- PROBLEM REQUIREMENTS
Would you reproduce the data below exactly, please, leaving out its images?

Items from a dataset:

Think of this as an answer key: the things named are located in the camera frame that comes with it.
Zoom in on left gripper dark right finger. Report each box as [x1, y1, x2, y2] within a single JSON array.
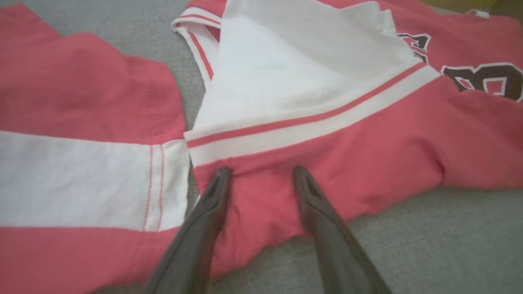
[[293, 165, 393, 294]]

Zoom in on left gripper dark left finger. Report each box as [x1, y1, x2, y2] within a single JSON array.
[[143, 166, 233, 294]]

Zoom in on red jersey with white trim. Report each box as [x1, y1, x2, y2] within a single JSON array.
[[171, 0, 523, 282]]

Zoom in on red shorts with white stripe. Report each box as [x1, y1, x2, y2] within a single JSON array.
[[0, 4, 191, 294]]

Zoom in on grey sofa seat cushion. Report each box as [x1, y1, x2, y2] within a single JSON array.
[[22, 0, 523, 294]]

- ANSWER SECTION
Think of this as an answer key: the things named are located in the camera frame that comes with it.
Zoom in on left gripper dark right finger. Report each box as [x1, y1, x2, y2] within a single JSON array.
[[293, 165, 393, 294]]

Zoom in on left gripper dark left finger. Report each box as [x1, y1, x2, y2] within a single JSON array.
[[143, 166, 233, 294]]

Zoom in on red jersey with white trim. Report each box as [x1, y1, x2, y2] within a single JSON array.
[[171, 0, 523, 282]]

Zoom in on red shorts with white stripe. Report each box as [x1, y1, x2, y2] within a single JSON array.
[[0, 4, 191, 294]]

Zoom in on grey sofa seat cushion. Report each box as [x1, y1, x2, y2] within a single JSON array.
[[22, 0, 523, 294]]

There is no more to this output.